And that, my friends, is exactly what Jesus does for you and for me in the Sacrament of Confession. Sin makes me stink. Serious sin disrupts my relationship with God–it takes my spiritual life away and leaves me dead inside. I’m wrapped up in the trappings of my bad choices, constrained by the shroud of sin. Confession frees me, it allows me to come clean and to encounter the life-giving mercy of my Savior. His grace unbinds me from my trappings and makes me a new creation, alive again in Him. Through His priest, I hear those great words of forgiveness and mercy. Like Lazarus, He raises me from the dead and lets me go free. He welcomes me back from the dead and my rotten stench is filled with His sweet aroma. Every confession is no less of a miracle than when Jesus raised Lazarus from the dead. And He is waiting there to do the same for you. 

Whether it’s been two weeks or 25 years since your last confession, this season of Advent is the perfect time to come home. As we prepare to welcome His birth in Bethlehem, confession prepares us to meet Him again in our hearts. You’ll be unbound from the binding of your sins and once again, you can offer your life as a sweet-smelling sacrifice to Him. Don’t be afraid. Coming home to the Lord smells like hope.

“…walk in love, as Christ also has loved us and given Himself for us, an offering and a sacrifice to God for a sweet-smelling aroma.”

—-Ephesians 5:1-2

Not of the World

One of the challenges of being a Christian is to live up to the adage that we are called to be “in the world but not of the world.” Jesus speaks about this to His followers in a few places including John15:19 and again in John 17:14-6. We know that the world around us is not our true home and that heaven is our destiny. Folks should be able to look at how we live our lives and know that we’re different from non-believers. All of us have heard this teaching since childhood, but often it’s difficult to know how to do it.

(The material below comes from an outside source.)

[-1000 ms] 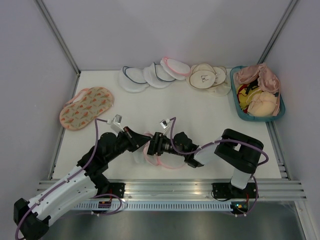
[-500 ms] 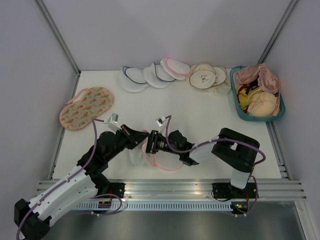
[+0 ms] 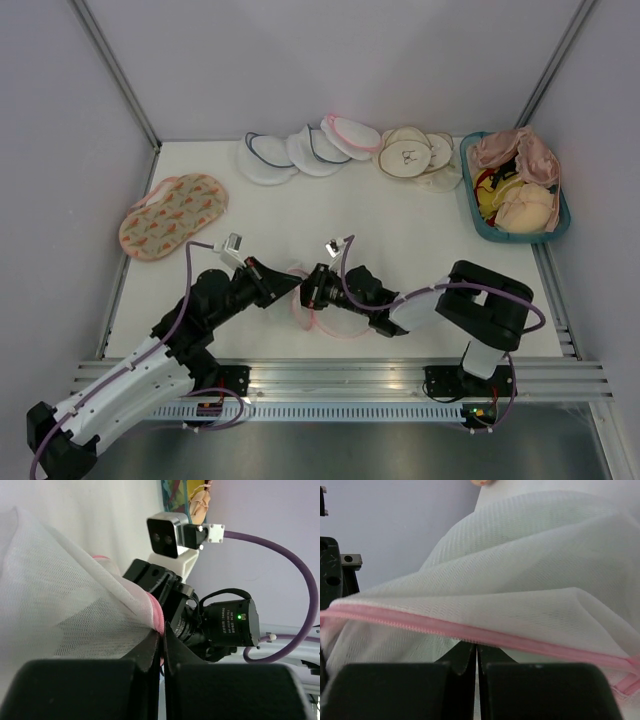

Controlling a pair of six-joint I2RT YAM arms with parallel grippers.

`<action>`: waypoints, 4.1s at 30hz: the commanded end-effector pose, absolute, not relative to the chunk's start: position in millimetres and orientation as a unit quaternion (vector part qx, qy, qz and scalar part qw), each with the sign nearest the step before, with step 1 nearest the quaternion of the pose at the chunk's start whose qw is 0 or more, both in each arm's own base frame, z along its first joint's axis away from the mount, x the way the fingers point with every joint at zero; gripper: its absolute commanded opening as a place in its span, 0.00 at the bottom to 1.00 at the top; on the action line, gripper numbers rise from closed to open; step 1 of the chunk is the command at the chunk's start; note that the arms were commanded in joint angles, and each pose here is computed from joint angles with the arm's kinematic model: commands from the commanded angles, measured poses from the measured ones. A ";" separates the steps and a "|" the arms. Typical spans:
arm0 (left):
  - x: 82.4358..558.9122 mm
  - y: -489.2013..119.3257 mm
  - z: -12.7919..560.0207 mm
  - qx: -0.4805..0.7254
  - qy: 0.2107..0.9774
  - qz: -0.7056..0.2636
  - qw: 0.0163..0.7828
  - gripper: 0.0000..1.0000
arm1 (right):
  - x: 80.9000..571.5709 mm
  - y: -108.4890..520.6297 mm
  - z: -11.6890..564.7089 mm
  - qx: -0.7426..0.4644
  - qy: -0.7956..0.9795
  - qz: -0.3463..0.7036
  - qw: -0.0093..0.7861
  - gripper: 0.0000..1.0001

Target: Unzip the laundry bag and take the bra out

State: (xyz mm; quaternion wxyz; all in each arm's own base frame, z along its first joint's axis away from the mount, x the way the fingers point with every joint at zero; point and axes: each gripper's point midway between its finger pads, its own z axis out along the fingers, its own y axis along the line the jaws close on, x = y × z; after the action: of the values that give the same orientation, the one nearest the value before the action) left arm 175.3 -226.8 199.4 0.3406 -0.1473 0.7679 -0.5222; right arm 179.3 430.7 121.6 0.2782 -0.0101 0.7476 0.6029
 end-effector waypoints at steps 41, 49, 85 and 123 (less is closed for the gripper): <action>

How can I follow Christ in a way that will draw others to Him?

The season of Advent, which we’re about to enter into, is a great opportunity to do that. The world around us pushes us directly from Thanksgiving into Christmas, without a moment to prepare or reflect on the coming of Jesus. The world expects us to observe Black Friday as if it is a kind of religious holiday. But that doesn’t mean that we Christians have to do it. In the weeks leading up to His birth, shouldn’t we imitate Jesus in doing what He did when He was preparing for an important event?

When Jesus was getting ready to begin His ministry, He withdrew from the world to fast and to pray. When He felt overwhelmed by the noise and crush of the crowds, He withdrew to fast and pray (Luke 5:15-16). As He faced His arrest, He went to the Garden to pray. Jesus faced the trials and challenges of His life through prayer and reflection. His disciples noticed this. They saw Him treat quiet prayer as a critical part of His life. Do we do that? Do we imitate Jesus or do we imitate the world?

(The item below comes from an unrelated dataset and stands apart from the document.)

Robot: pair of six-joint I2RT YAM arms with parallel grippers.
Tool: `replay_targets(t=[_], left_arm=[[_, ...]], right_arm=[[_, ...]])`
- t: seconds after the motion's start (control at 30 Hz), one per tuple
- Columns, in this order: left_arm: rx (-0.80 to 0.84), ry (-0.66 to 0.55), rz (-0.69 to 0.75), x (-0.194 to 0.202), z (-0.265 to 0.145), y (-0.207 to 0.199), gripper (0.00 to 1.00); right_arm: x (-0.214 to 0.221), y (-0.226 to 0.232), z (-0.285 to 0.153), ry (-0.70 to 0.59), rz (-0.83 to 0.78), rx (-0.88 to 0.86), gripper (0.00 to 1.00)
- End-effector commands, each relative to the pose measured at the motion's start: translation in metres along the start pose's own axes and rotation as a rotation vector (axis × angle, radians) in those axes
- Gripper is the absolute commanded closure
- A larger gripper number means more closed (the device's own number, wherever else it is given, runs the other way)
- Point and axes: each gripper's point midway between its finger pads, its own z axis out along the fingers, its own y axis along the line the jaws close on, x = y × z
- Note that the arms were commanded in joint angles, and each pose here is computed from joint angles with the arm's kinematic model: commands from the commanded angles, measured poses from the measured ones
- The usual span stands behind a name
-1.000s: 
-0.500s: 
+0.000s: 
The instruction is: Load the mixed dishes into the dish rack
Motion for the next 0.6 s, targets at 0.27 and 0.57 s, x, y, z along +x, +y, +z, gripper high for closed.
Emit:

As we prepare to celebrate His birth, we enter into Advent, which is meant to be a time of prayer, fasting, and almsgiving. We should be spending quiet time in prayer, not frantically decorating our house, splurging on sweets, and buying everything in sight. Because if that’s what we’re doing, we’re being an example of worldliness. All that joyous celebration comes with Christmas, but now, we are called to prayer. We’re asked to prepare our hearts for His coming, to withdraw from the crowds and to pray.  

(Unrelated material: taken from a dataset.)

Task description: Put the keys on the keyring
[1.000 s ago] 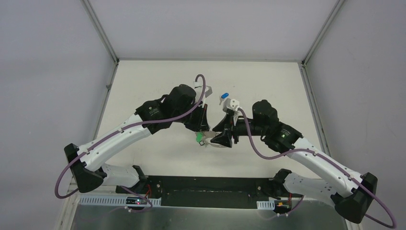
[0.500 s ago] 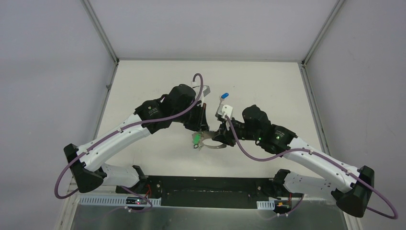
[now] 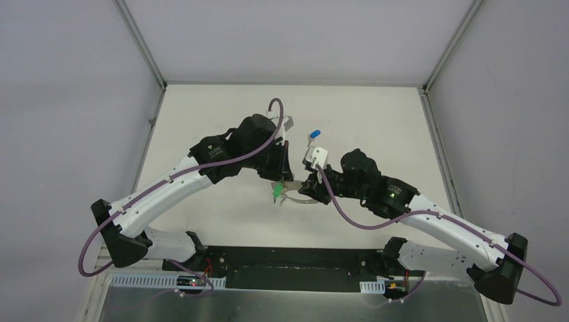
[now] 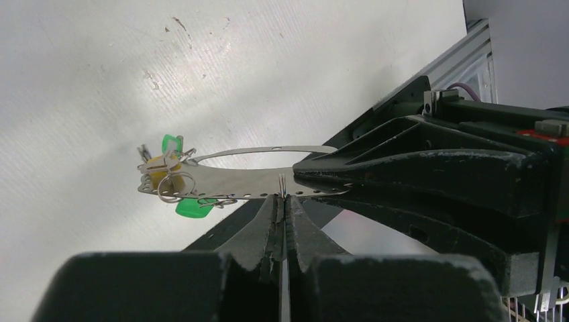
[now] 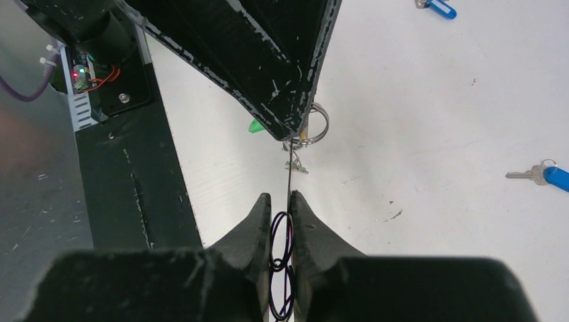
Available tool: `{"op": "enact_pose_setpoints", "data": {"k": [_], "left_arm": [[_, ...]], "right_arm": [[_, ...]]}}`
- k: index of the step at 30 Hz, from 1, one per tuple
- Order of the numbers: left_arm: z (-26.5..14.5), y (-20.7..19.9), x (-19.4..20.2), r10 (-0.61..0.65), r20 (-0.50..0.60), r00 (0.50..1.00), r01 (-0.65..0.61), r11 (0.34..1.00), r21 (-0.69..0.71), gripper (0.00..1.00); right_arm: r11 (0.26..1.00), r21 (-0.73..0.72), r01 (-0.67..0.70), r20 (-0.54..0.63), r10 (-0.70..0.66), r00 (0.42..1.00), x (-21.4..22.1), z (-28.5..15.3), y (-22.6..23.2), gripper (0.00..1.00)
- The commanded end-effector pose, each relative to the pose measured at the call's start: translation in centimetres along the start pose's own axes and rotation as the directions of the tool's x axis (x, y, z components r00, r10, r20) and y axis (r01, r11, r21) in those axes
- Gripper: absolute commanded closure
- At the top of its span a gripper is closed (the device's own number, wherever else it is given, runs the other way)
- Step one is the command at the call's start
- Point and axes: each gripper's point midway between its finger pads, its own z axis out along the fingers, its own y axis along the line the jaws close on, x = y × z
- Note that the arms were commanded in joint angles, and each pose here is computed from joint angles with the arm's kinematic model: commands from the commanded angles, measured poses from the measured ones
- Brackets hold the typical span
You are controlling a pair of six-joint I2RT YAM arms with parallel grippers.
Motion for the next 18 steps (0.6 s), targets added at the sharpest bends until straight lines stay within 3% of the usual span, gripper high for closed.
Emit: {"op": "enact_pose_setpoints", "data": {"k": [1, 13, 18], "left_arm": [[-1.1, -0.6, -0.7, -0.033, -0.002, 0.999, 0.033, 0.999, -0.017, 1.00], [-1.0, -0.9, -0.3, -0.012, -0.114, 0.993, 0.008, 0.999, -0.040, 1.00], [-0.6, -0.9, -0.1, 0.001, -0.159, 0.987, -0.009, 0.999, -0.050, 1.00]], "right_arm": [[0.992, 0.117, 0.040, -0.002, -0.040, 0.999, -1.1, -1.1, -2.0, 1.00], [0.983, 0.146, 0.113, -0.043, -0.108, 0.993, -0.5, -0.8, -2.1, 1.00], [0.981, 0.094, 0.167, 0.013, -0.169, 0.986, -1.3, -0.9, -1.1, 1.00]]}}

Many times it’s hard to know how we can set ourselves apart from the fallen world around us. We can do that in Advent. We can pray with our families at meals, including if we eat out in a restaurant. We can add additional prayer time for ourselves. There are lots of great Advent series online, but my favorite reading is the Book of Isaiah. The prophet unfolds the story of the coming Messiah in such beautiful images. He makes us feel the longing that the people of Israel felt for their Savior. We learn how they must have felt “walking in darkness” and knowing that a Great Light was coming for them. Isaiah is so beautifully poetic and I encourage you to read it in the weeks leading up to Christmas. And we should fast like Jesus did. Even if it’s only saying “no” to those Christmas treats, it’s a way we can control our appetites for the things of the world, for a greater good. We should also do good for others, and not just for our family and friends. We should give of our time and our treasure to folks who have no way of paying us back.

When you spend your Advent in quiet preparation, you can hear the Lord lead you to Himself. People will notice. They may ask, “Why haven’t you put up your Christmas tree yet?” They may wonder why your twinkling lights are missing. And you can use those questions (especially from your kids) to let them know the importance of preparing our hearts for Jesus’ birth at Christmas. It’s a chance to share your faith with others. It’s a chance to live differently than the unbelievers around us. Advent has been lost by many Christians and it’s time we reclaim its beauty and reverence. Light the first candle of your Advent wreath and let the joy of anticipating His coming fill your heart, as you wait.  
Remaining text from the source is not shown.